Ainura’s own ethnicity is Uyghur, though Russian is her first language. She describes herself as a feminist and agnostic.
Though she loves Kazakhstan, Ainura set her sights on going abroad for college long ago. It took some work to get her father, a policeman-turned-lawyer, on board with the plan.
“At first he refused to let me go,” she recalls. By the time she convinced him, SMC’s fall 2018 application deadline had passed, so Ainura spent her first semester at Lane Community College in Eugene, Oregon, before transferring to SMC in spring 2019.
Making new friends was easy. Three Kazakh students she met at Lane transferred with Ainura to SMC. She soon made more friends through IEC. Her best friend is Aigerim Kubanychbek Kyzy, “Aika” for short, an SMC computer science major from Kyrgyzstan. The two met on a Facebook roommate matching page.
“We’ve been together since the day I came to LA. She’s back in Kyrgyzstan now,” Ainura says, wistfully.
The in-person activity Ainura misses the most is Cheer Club. Performances used to take her to football and basketball games, campus festivals and spirit rallies.

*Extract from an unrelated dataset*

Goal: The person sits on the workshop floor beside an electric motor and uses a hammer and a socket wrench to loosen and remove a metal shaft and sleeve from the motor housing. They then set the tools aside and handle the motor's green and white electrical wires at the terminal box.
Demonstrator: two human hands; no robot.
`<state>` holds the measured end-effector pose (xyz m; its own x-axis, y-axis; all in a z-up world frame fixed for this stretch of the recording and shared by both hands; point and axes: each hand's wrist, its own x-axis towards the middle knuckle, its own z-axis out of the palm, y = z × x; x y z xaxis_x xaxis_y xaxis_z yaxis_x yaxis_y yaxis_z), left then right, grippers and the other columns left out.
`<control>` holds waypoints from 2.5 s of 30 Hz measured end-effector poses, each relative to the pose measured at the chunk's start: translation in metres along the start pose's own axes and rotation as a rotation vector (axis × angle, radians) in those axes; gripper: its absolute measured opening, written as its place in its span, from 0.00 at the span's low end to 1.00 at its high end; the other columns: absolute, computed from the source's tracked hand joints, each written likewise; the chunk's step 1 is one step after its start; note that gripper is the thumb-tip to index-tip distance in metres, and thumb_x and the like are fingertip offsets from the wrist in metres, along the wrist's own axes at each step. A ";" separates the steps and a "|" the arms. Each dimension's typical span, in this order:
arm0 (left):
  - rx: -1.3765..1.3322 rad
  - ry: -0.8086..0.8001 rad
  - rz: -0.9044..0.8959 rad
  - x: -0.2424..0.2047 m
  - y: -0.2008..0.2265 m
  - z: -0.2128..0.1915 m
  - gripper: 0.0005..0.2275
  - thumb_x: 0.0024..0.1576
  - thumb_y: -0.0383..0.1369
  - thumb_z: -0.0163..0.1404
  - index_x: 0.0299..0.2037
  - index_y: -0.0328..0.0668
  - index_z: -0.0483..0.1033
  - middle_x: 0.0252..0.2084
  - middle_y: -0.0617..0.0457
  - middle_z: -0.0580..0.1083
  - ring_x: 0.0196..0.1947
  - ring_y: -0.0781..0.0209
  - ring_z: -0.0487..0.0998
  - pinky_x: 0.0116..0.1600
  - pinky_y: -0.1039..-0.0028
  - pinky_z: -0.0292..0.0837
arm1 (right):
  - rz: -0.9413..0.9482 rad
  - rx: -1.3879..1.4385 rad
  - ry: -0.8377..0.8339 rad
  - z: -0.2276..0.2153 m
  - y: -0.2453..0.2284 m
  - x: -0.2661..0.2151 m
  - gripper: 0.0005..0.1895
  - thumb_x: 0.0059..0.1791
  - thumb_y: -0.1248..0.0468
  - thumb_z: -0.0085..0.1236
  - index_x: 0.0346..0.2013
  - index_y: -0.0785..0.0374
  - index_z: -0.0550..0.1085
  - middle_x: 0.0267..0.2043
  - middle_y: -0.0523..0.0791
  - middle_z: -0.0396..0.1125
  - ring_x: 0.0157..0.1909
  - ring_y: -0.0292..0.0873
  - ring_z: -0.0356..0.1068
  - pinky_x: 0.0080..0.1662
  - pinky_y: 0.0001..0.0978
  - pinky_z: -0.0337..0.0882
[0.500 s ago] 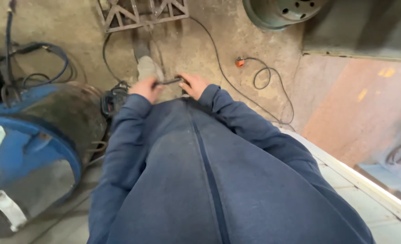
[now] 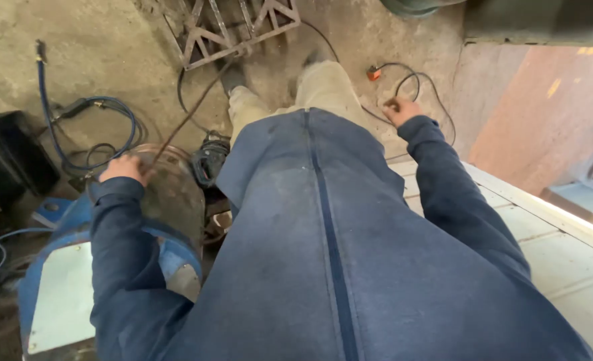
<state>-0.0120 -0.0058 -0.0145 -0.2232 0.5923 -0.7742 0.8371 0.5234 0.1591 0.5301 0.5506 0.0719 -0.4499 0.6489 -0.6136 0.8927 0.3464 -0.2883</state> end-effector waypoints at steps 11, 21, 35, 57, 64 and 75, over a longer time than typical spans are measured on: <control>-0.518 0.631 -0.139 0.090 -0.017 -0.043 0.17 0.60 0.43 0.61 0.52 0.41 0.79 0.49 0.39 0.75 0.47 0.38 0.76 0.51 0.53 0.73 | -0.010 0.169 -0.186 -0.050 -0.073 -0.009 0.15 0.53 0.57 0.56 0.52 0.59 0.77 0.33 0.48 0.74 0.34 0.40 0.74 0.41 0.34 0.73; -1.163 0.430 -0.049 0.053 0.170 0.064 0.14 0.58 0.39 0.59 0.48 0.40 0.78 0.43 0.48 0.81 0.43 0.59 0.82 0.51 0.69 0.76 | -0.223 0.158 -0.133 -0.074 -0.034 0.063 0.17 0.54 0.55 0.56 0.52 0.61 0.76 0.38 0.51 0.74 0.40 0.47 0.74 0.44 0.39 0.72; -1.268 0.436 -0.104 0.013 0.473 -0.042 0.12 0.63 0.30 0.53 0.54 0.36 0.76 0.45 0.46 0.80 0.45 0.64 0.80 0.52 0.74 0.74 | -0.289 0.388 -0.253 -0.133 0.189 0.208 0.15 0.55 0.57 0.58 0.50 0.64 0.76 0.36 0.46 0.73 0.34 0.39 0.72 0.38 0.33 0.72; -2.006 0.760 -0.497 -0.048 0.492 0.300 0.08 0.62 0.28 0.54 0.49 0.36 0.75 0.45 0.53 0.78 0.42 0.65 0.78 0.46 0.73 0.77 | -0.631 -0.248 -0.466 -0.073 0.088 0.120 0.17 0.49 0.60 0.57 0.51 0.61 0.78 0.43 0.53 0.75 0.45 0.53 0.75 0.47 0.42 0.73; -2.034 0.730 -0.568 -0.021 0.571 0.285 0.06 0.62 0.28 0.55 0.47 0.36 0.78 0.38 0.54 0.77 0.36 0.67 0.75 0.44 0.75 0.74 | -0.518 -0.207 -0.417 -0.122 0.005 0.140 0.13 0.55 0.58 0.58 0.49 0.62 0.77 0.37 0.49 0.76 0.38 0.41 0.76 0.43 0.34 0.74; -2.187 1.126 -0.695 0.009 0.587 0.204 0.07 0.64 0.27 0.55 0.50 0.38 0.75 0.42 0.53 0.77 0.38 0.66 0.77 0.46 0.74 0.76 | -0.680 -0.503 -0.688 -0.123 -0.020 0.224 0.15 0.51 0.53 0.57 0.48 0.56 0.79 0.40 0.51 0.76 0.43 0.51 0.77 0.47 0.41 0.75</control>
<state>0.5798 0.1816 -0.0526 -0.7265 -0.2510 -0.6397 -0.6249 -0.1461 0.7669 0.4077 0.7721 0.0302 -0.5952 -0.2468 -0.7647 0.2798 0.8285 -0.4851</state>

“It was always my dream to become a cheerleader—because of all the American movies,” she says, with a bright smile. “The first day I stepped on the SMC campus, I signed up for Cheer Club. I love it so much!”
Before the campus lockdown, Ainura got to choreograph her own cheer routine and represent the group as an Inter-Club Council delegate.
In Almaty, she fills the cheerleading vacuum with pole-dancing classes taken at a nearby studio. She’s already proficient in belly dancing, street-dance and hip-hop styles.
Come summer, Ainura will be back in Santa Monica. She needs one last history course—which, paradoxically, will still be online—to wrap up her associate’s degree. She plans to transfer to Cal State Long Beach in fall 2022. For now, she hopes to earn some extra money and gain professional experience through the U.S. government’s OPT (Optional Practical Training) program, a temporary employment track for foreign students.
Her dream is to work someday in the graphic art department of a film studio or record label, designing movie posters or album covers for her favorite bands.